→ Data for the task
--
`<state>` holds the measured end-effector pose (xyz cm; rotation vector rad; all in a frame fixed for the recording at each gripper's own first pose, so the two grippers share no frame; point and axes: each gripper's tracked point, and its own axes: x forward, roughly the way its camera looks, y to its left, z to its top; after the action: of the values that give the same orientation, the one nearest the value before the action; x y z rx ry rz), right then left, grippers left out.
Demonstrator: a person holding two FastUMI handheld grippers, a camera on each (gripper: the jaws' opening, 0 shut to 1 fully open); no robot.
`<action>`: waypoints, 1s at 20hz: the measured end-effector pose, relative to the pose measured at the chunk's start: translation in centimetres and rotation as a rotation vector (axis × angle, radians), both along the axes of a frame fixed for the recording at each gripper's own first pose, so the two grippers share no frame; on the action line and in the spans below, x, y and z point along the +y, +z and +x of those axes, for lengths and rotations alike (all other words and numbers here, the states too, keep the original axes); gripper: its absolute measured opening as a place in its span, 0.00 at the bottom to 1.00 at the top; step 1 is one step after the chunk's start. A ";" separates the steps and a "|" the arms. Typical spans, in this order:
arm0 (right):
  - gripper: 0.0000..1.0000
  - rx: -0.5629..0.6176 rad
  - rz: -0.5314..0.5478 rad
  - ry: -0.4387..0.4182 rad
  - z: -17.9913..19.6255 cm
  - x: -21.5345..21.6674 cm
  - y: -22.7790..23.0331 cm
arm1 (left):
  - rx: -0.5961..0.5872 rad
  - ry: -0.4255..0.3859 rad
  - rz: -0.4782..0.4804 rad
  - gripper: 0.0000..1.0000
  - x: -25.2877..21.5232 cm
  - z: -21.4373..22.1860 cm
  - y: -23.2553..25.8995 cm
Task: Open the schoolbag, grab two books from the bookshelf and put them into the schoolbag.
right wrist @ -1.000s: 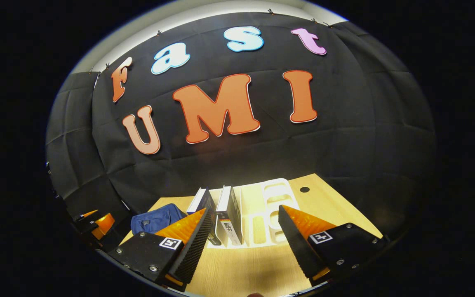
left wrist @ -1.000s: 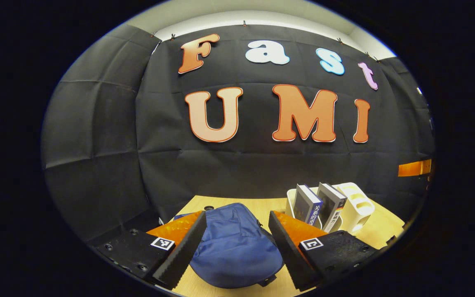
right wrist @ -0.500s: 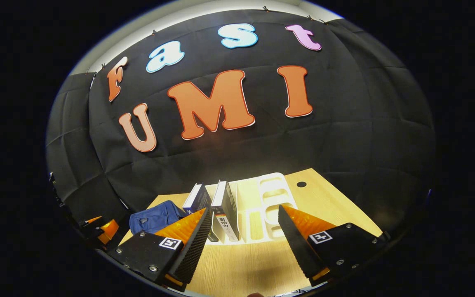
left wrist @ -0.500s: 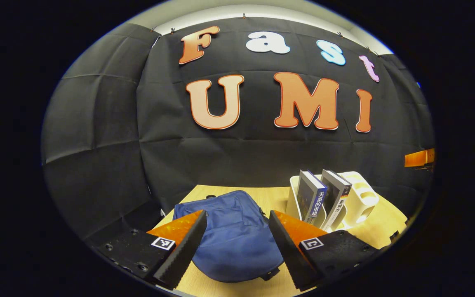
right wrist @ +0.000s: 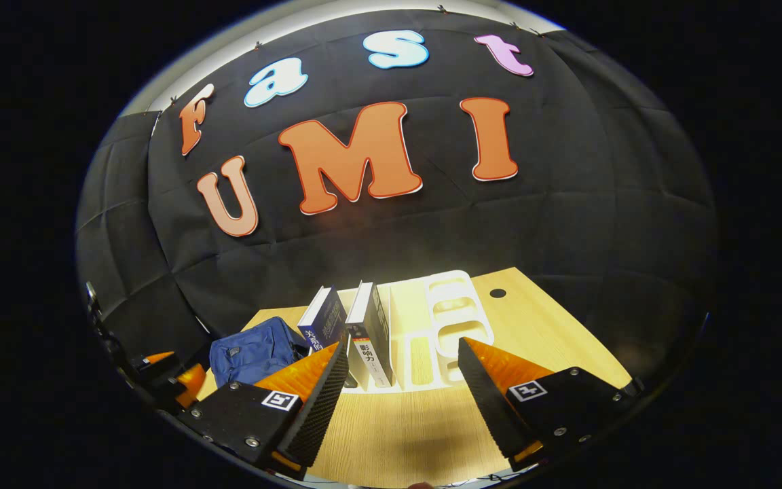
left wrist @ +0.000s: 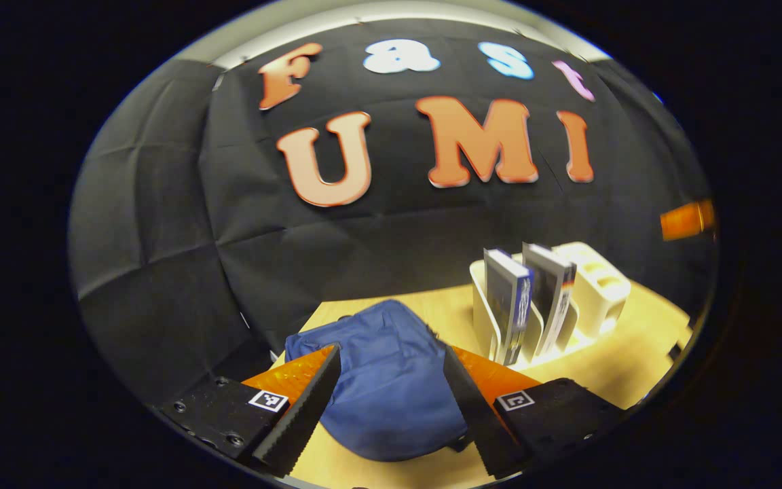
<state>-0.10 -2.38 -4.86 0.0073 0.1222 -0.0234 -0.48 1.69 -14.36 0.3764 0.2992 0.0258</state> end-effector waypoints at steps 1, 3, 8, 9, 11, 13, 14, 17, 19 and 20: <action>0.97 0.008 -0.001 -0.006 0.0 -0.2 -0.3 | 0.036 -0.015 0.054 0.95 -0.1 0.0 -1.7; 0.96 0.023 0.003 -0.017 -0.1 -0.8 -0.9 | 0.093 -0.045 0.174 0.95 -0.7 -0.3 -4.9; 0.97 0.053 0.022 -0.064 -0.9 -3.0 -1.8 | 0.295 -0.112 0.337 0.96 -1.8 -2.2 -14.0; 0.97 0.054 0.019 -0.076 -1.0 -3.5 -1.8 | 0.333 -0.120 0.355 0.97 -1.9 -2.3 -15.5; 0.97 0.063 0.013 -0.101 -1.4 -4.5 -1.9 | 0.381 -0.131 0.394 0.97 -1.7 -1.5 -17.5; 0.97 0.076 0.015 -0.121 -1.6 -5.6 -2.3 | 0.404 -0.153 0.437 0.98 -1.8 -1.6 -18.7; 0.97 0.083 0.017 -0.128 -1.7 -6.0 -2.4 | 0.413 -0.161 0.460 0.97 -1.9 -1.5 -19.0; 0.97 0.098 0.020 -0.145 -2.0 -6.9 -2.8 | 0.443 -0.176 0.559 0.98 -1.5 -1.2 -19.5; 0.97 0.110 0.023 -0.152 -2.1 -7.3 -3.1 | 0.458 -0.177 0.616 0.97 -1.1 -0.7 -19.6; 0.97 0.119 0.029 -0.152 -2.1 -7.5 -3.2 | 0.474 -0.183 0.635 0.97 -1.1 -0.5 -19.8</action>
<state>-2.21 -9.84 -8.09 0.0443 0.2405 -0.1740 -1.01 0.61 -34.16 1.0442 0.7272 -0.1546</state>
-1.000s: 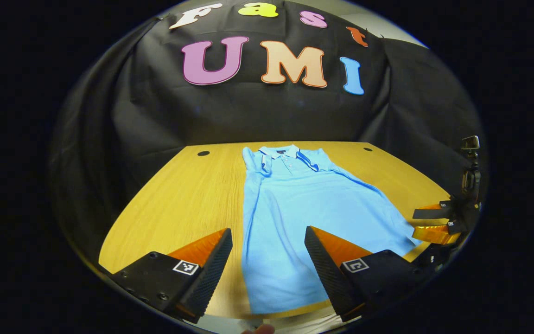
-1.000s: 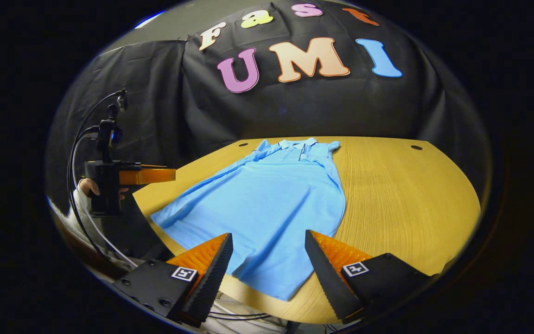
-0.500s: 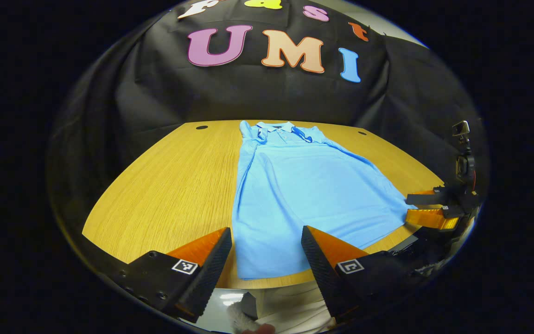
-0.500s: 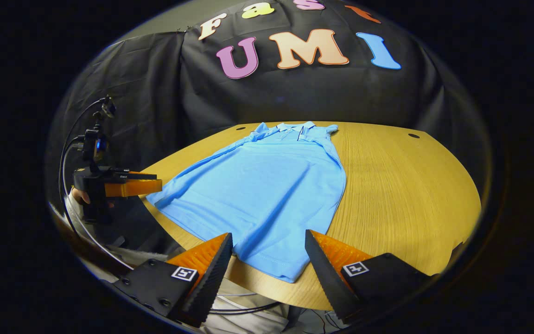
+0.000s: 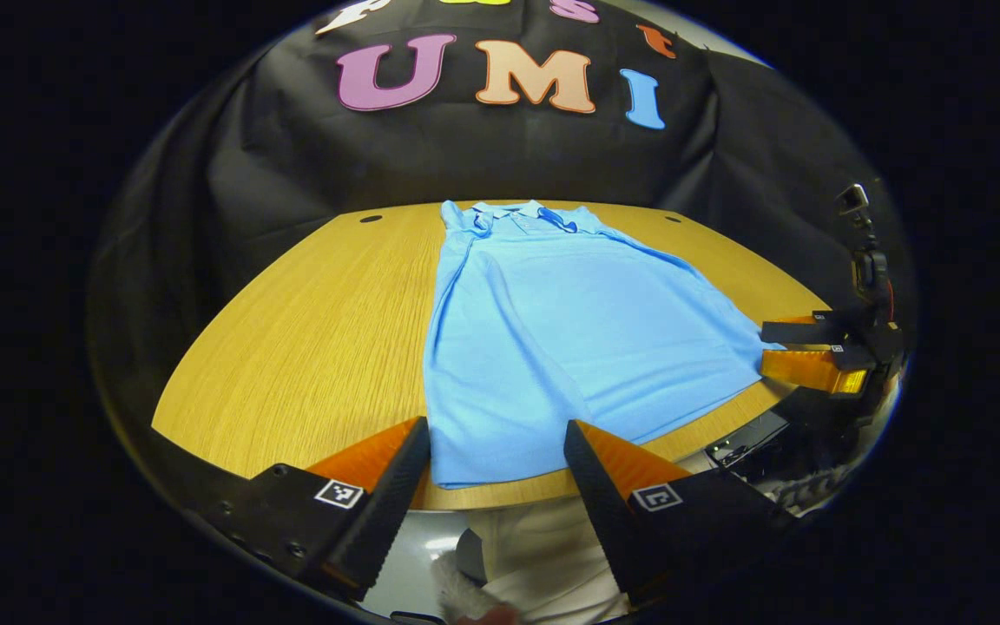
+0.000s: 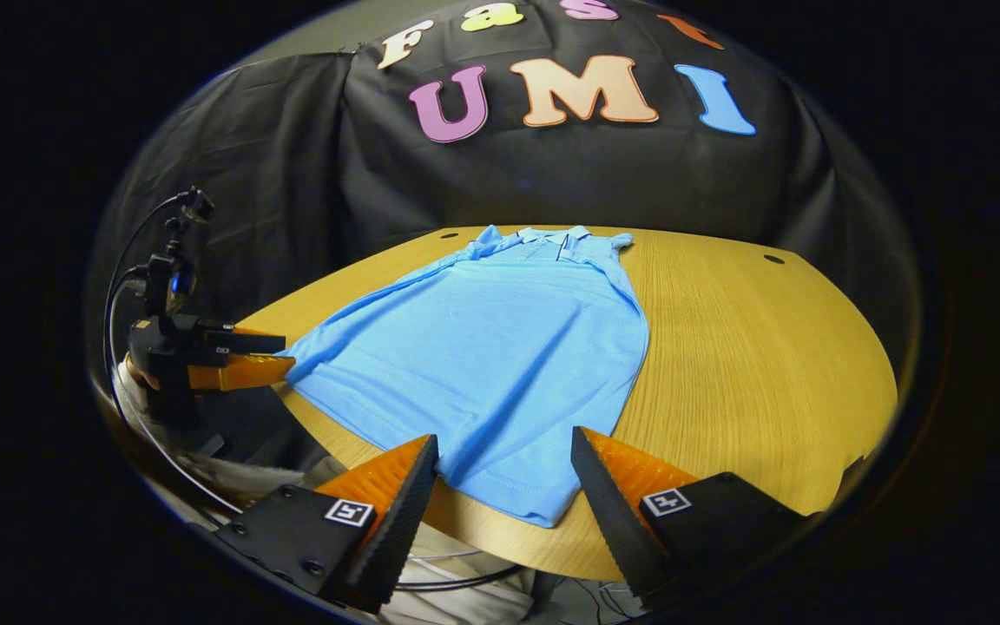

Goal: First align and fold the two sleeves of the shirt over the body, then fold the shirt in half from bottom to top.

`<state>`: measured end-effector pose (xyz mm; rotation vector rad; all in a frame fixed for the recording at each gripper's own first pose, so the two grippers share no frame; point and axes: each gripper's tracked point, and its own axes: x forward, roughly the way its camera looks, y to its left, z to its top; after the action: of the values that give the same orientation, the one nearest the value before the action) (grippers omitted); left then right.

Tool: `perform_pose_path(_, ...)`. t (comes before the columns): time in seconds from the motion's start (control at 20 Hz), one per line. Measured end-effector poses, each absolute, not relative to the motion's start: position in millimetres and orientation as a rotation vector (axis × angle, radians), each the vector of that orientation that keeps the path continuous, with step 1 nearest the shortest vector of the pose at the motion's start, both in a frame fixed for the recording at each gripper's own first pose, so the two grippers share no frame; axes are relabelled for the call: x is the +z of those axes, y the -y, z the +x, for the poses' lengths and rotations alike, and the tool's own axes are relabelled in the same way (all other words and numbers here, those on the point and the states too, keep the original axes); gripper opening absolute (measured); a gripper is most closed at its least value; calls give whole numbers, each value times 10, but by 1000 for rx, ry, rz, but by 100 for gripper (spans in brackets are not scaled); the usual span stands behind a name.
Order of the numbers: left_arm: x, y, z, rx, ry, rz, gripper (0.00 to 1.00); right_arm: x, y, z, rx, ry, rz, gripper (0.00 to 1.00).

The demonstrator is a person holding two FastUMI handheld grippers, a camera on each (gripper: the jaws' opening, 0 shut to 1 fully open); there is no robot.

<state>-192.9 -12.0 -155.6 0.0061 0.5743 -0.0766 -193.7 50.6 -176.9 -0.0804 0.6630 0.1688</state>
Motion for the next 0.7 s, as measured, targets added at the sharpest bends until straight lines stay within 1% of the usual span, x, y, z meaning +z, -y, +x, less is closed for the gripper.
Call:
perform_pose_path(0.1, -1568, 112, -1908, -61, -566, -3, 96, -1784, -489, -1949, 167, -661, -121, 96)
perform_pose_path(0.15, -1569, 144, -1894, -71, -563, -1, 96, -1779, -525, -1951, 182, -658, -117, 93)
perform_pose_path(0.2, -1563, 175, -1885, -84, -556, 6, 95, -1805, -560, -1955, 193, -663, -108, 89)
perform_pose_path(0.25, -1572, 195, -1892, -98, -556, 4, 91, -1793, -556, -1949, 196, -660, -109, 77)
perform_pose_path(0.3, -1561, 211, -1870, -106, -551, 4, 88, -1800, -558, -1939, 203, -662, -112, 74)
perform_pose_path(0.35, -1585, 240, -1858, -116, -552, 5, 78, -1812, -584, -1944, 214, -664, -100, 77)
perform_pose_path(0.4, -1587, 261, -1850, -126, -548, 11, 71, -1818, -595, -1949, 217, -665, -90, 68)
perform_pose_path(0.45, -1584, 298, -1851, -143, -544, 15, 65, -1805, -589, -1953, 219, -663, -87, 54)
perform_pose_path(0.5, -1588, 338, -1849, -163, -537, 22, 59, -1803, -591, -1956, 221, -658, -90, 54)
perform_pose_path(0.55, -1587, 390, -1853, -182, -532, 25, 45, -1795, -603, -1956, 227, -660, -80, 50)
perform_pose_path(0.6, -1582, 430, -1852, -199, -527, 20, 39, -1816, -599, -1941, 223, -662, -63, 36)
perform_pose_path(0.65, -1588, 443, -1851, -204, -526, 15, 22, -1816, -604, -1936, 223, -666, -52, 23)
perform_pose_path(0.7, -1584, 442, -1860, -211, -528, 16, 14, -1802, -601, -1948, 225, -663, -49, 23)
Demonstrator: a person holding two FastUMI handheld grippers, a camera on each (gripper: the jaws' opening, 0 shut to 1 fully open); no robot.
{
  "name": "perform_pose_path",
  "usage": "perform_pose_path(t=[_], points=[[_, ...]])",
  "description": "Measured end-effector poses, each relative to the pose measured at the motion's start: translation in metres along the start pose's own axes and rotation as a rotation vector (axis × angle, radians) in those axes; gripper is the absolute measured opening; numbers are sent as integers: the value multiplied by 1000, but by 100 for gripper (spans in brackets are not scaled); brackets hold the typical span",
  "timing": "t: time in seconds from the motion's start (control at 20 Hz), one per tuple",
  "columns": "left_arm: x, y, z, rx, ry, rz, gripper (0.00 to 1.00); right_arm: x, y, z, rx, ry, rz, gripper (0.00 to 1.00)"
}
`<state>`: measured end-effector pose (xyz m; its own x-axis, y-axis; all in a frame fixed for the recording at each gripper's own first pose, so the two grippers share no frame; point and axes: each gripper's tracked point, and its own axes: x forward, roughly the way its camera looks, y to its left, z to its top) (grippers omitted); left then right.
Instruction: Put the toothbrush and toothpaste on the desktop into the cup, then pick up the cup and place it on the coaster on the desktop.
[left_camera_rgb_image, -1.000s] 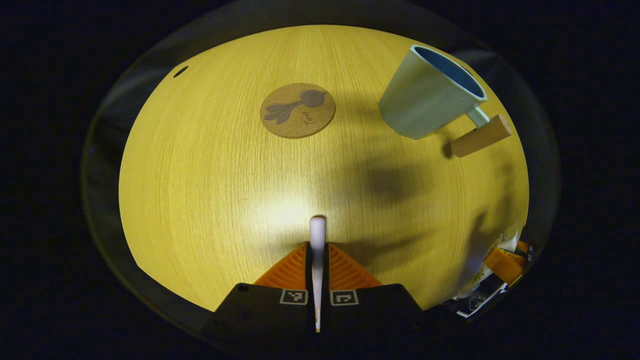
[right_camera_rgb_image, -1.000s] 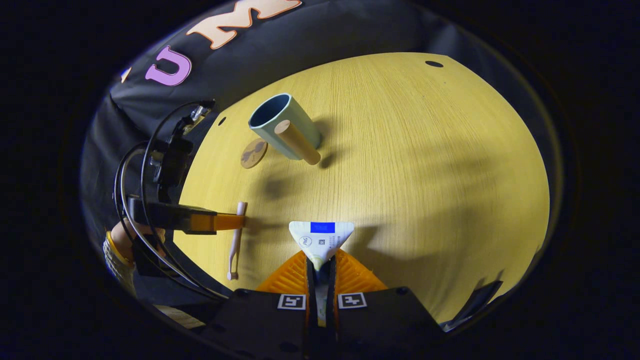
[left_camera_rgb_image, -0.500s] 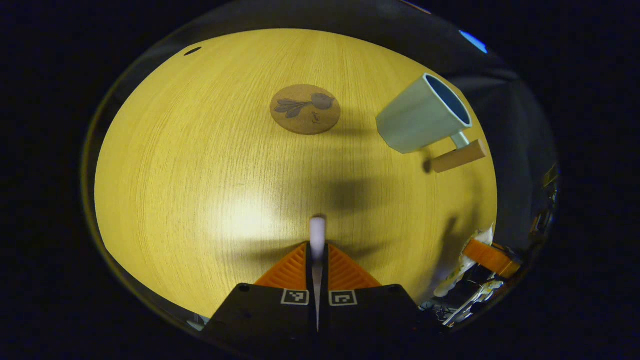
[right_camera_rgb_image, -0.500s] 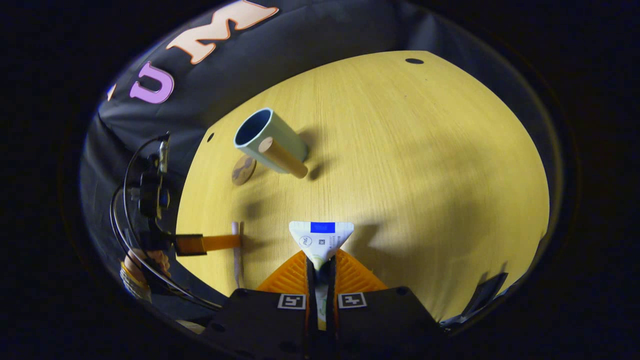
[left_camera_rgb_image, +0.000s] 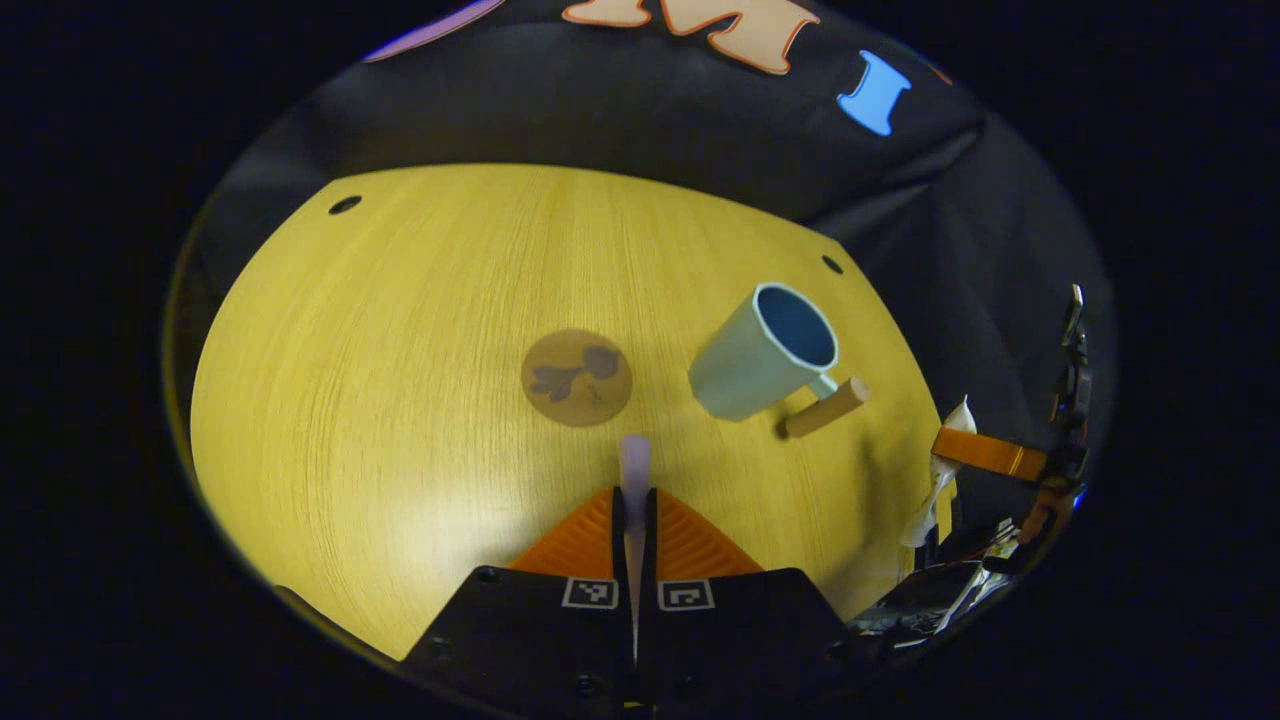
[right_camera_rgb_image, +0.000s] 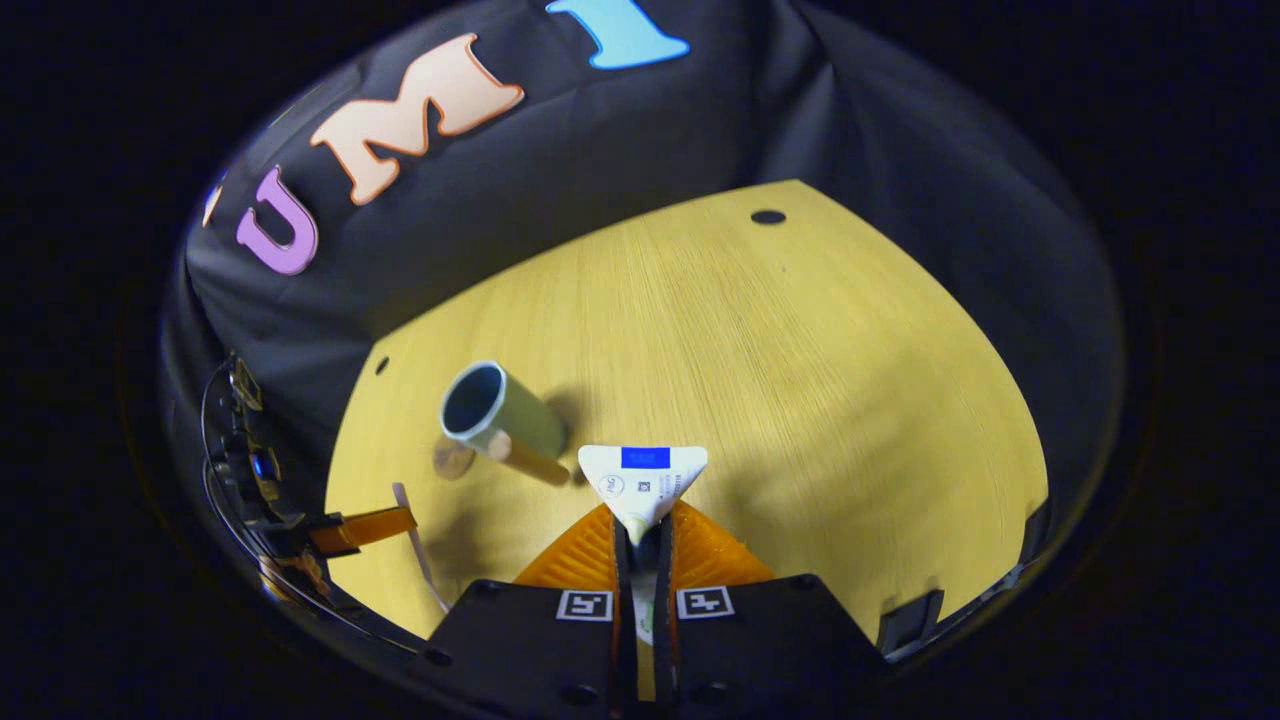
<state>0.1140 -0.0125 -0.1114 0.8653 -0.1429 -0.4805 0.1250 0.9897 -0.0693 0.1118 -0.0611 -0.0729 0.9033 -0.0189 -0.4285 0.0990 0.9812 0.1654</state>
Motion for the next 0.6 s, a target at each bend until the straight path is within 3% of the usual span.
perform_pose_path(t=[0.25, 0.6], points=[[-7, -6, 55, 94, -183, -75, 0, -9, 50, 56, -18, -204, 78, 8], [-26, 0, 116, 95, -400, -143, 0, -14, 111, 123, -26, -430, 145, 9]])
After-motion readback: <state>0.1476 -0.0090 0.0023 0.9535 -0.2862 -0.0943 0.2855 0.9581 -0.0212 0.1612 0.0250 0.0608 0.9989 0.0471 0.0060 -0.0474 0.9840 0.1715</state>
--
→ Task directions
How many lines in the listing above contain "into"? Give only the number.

→ Task result
2